Ce qui distingue cette proposition des efforts précédents est son approche globale de la gouvernance. Plutôt que de traiter l’open banking comme une simple mise en œuvre technique, la FDATA souligne la nécessité d’une surveillance continue, de la protection des consommateurs et d’un équilibre concurrentiel.
« L’open banking n’est pas seulement un déploiement technologique ponctuel, » explique Kirsten Thompson, avocate spécialisée en technologie et gouvernance des données chez Dentons. « Il nécessite un écosystème soutenu avec des règles claires, des cadres de responsabilité et une supervision continue. La proposition de la FDATA aborde ces aspects de gouvernance de manière assez approfondie. »
Pour les Canadiens ordinaires, les implications de l’open banking vont au-delà des applications financières. La proposition suggère qu’il pourrait fondamentalement améliorer l’inclusion financière pour les communautés mal desservies, aider les petites entreprises à accéder plus facilement au capital et donner aux consommateurs de meilleurs outils pour gérer les finances des ménages – particulièrement important alors que l’inflation et les coûts du logement demeurent des défis persistants.
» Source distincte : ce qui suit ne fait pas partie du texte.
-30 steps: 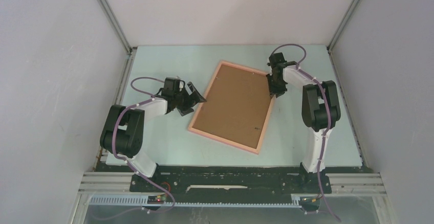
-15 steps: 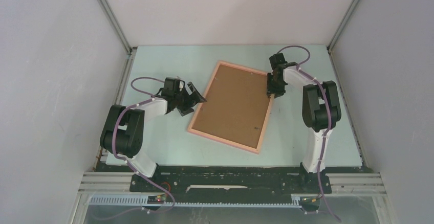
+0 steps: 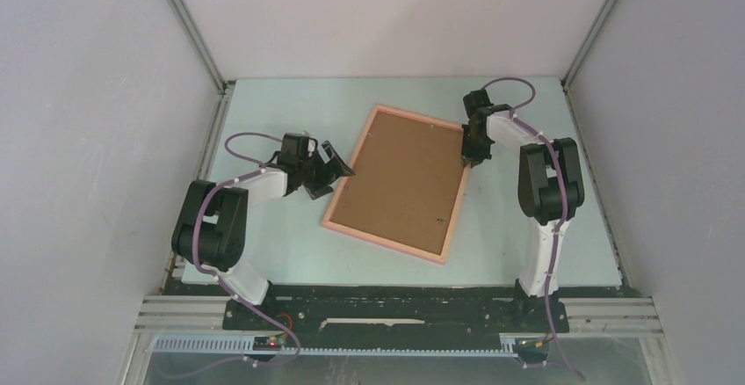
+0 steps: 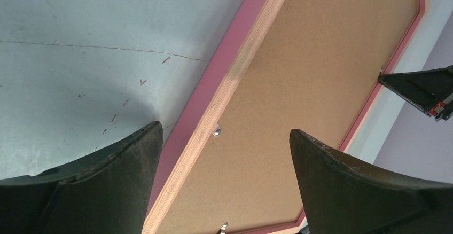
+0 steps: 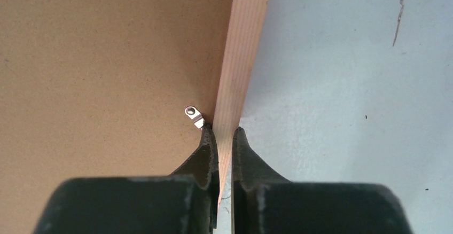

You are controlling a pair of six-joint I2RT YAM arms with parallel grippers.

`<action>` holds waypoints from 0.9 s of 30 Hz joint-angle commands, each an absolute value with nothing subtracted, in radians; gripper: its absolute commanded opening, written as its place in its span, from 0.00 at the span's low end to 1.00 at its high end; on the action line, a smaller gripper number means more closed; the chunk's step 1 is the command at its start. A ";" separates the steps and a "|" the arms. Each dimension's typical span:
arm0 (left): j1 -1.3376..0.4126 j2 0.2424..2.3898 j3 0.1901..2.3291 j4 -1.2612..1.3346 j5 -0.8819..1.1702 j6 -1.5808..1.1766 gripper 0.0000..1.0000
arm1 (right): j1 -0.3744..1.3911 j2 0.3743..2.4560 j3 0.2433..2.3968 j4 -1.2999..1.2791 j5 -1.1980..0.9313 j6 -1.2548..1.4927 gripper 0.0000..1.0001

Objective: Put the photo into the frame

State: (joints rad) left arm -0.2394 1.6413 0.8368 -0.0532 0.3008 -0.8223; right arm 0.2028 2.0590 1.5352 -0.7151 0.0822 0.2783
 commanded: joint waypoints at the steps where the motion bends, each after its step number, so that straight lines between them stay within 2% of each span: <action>1: -0.244 1.615 0.824 -0.028 0.319 -0.821 0.94 | 0.211 2.090 1.556 -0.680 0.132 0.290 0.00; 9: -0.244 1.617 0.825 -0.028 0.320 -0.821 0.95 | 0.212 2.036 1.470 -0.548 0.048 0.380 0.00; 10: -0.245 1.617 0.827 -0.028 0.322 -0.820 0.95 | 0.219 2.029 1.469 -0.544 0.049 0.376 0.03; 12: -0.245 1.618 0.827 -0.028 0.324 -0.818 0.95 | 0.239 2.017 1.483 -0.581 0.107 0.370 0.32; 13: -0.244 1.620 0.827 -0.028 0.325 -0.818 0.95 | 0.243 2.016 1.488 -0.594 0.105 0.360 0.39; 16: -0.244 1.618 0.827 -0.028 0.324 -0.818 0.95 | 0.239 1.999 1.485 -0.603 0.058 0.331 0.46; 20: -0.245 1.618 0.827 -0.028 0.324 -0.818 0.95 | 0.238 1.983 1.485 -0.611 0.060 0.292 0.50; 27: -0.245 1.620 0.827 -0.028 0.326 -0.818 0.95 | 0.240 2.053 1.574 -0.672 0.145 0.268 0.48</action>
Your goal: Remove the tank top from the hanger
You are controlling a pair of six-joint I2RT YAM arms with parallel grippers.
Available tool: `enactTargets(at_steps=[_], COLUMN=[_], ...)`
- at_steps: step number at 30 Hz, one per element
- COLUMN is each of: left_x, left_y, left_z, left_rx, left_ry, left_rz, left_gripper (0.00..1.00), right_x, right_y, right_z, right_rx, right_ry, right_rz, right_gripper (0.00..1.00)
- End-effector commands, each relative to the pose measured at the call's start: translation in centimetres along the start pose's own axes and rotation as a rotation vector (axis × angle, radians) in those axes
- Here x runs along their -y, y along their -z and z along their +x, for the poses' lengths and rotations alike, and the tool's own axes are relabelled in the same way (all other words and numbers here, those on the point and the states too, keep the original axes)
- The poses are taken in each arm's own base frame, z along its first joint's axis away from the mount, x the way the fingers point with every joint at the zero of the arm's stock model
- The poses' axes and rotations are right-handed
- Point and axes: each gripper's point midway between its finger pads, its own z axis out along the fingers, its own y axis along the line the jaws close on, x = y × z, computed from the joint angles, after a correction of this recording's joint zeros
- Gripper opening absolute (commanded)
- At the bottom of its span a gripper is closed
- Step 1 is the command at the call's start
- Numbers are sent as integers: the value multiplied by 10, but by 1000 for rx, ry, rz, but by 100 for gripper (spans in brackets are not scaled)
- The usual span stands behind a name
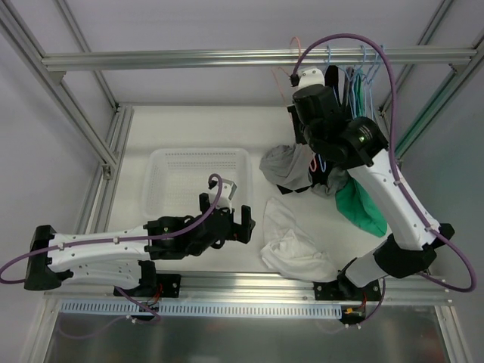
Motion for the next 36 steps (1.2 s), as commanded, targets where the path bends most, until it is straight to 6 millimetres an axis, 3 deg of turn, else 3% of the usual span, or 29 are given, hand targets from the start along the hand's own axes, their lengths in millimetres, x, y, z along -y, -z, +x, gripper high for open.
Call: enactTargets(at_steps=[1, 5, 10, 17, 18, 20, 23, 24, 25, 29, 31, 33, 34, 35, 36], left_x=[0, 3, 8, 25, 30, 35, 48, 55, 59, 89, 101, 119, 120, 129, 131], left_y=[5, 9, 13, 12, 12, 9, 7, 7, 3, -8, -18, -24, -37, -42, -56], left_z=[3, 6, 11, 16, 14, 15, 11, 10, 13, 17, 32, 33, 48, 44, 60], left_rx=[-13, -30, -57, -109, -112, -121, -121, -125, -134, -149, -194, -196, -230, -227, -260], left_ry=[22, 14, 4, -60, -62, -83, -99, -101, -123, -167, -218, -244, -284, -288, -322], left_rz=[28, 66, 109, 170, 187, 197, 234, 259, 270, 363, 402, 443, 426, 431, 415], left_gripper=[99, 98, 99, 99, 99, 99, 99, 99, 99, 99, 99, 99, 99, 99, 99], right_x=[10, 5, 4, -4, -6, -5, -1, -1, 0, 5, 15, 26, 30, 32, 29], right_y=[-1, -20, -43, -32, -28, -13, 7, 13, 19, 48, 70, 89, 95, 101, 106], right_z=[-24, -15, 13, 31, 31, 30, 28, 29, 30, 41, 45, 57, 60, 63, 71], right_rx=[61, 12, -77, -65, -57, -33, 3, 11, 17, 46, 83, 105, 116, 129, 120], right_ry=[-29, -45, -47, -100, -107, -126, -146, -153, -159, -177, -193, -199, -203, -206, -200], right_rz=[55, 48, 45, -31, -47, -87, -123, -142, -154, -230, -262, -270, -275, -286, -320], right_gripper=[0, 0, 0, 3, 7, 27, 47, 66, 73, 77, 84, 92, 96, 98, 100])
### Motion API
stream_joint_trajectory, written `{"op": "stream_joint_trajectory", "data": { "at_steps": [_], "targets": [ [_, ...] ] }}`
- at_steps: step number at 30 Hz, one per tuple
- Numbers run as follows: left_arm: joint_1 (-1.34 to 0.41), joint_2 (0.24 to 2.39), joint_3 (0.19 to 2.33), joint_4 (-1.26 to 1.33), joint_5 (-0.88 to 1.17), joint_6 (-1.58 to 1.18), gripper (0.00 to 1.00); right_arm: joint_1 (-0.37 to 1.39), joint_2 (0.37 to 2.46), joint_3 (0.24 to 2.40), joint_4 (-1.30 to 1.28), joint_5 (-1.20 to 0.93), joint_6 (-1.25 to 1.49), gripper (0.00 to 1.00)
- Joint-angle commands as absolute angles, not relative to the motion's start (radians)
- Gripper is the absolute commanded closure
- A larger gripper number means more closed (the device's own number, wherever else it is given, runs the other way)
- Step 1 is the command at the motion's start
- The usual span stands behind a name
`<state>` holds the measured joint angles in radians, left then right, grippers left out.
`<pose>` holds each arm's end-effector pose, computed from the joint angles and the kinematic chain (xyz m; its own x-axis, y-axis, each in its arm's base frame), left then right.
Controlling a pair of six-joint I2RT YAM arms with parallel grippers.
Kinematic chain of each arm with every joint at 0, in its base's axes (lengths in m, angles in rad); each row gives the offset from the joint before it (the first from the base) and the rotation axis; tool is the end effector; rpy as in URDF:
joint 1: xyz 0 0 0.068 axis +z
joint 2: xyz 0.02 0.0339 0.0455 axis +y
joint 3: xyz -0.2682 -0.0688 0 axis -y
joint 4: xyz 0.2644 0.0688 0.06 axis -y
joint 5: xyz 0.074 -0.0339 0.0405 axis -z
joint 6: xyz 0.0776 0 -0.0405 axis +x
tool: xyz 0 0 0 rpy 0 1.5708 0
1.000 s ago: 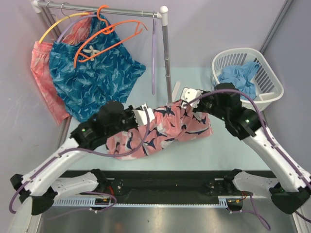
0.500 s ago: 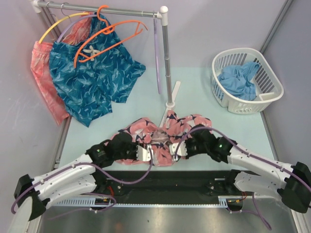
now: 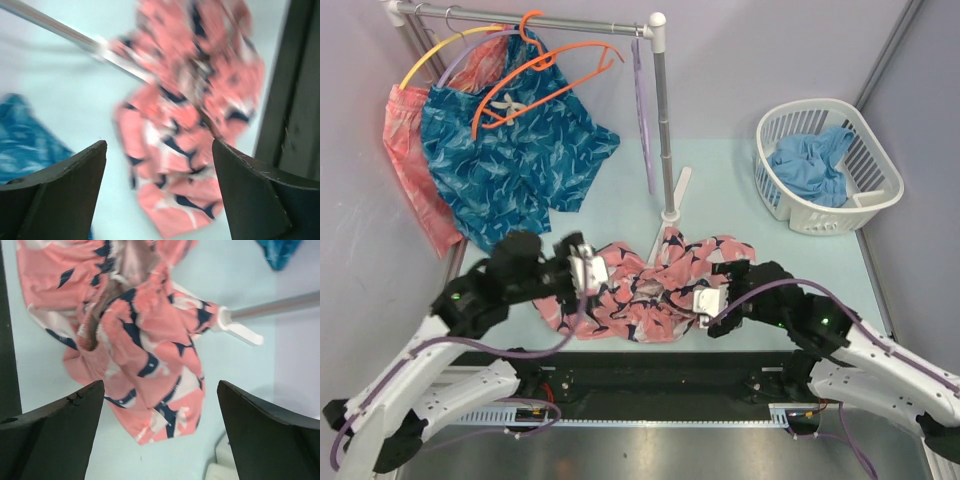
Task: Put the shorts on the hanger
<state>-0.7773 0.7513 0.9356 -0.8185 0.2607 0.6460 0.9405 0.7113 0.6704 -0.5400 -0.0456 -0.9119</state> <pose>0.1235 -0.1496 0.3157 0.1598 0.6588 -0.7352 0.9136 0.1835 0.3630 0.1210 0.1718 0.2546 0.4578 -0.7126 -0.5316 -0.7636 -0.0089 -0.6457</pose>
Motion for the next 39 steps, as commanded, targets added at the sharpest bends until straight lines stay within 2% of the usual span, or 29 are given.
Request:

L’élément peut-être le plus frappant de la proposition est la façon dont elle positionne l’open banking non pas comme une initiative de service financier spécialisée, mais comme une infrastructure numérique essentielle pour l’avenir économique du Canada. En présentant l’open banking comme fondamental à l’innovation financière plutôt qu’un complément optionnel, la FDATA présente un argument convaincant pour sa priorisation dans le budget.
La proposition intervient alors que le secteur de la technologie financière canadienne montre des signes croissants de frustration face au rythme des changements réglementaires. Plusieurs startups fintech canadiennes ont délocalisé leurs opérations vers des juridictions plus favorables comme le Royaume-Uni, citant la clarté réglementaire comme motivation principale.
Derrière les détails techniques se cache une question fondamentale sur la propriété des données financières. Les banques devraient-elles maintenir un contrôle privilégié sur les données de transactions des clients, ou les consommateurs devraient-ils avoir le droit explicite de partager leurs informations avec des fournisseurs de confiance? La proposition de la FDATA prend fermement position pour cette dernière option.
Alors que le Comité permanent examine cette proposition et d’autres soumissions prébudgétaires, les détails techniques peuvent évoluer, mais la tension sous-jacente demeure : le Canada doit décider s’il veut mener ou suivre dans la transformation numérique des services financiers. Le budget 2025 pourrait bien déterminer quelle voie le pays empruntera.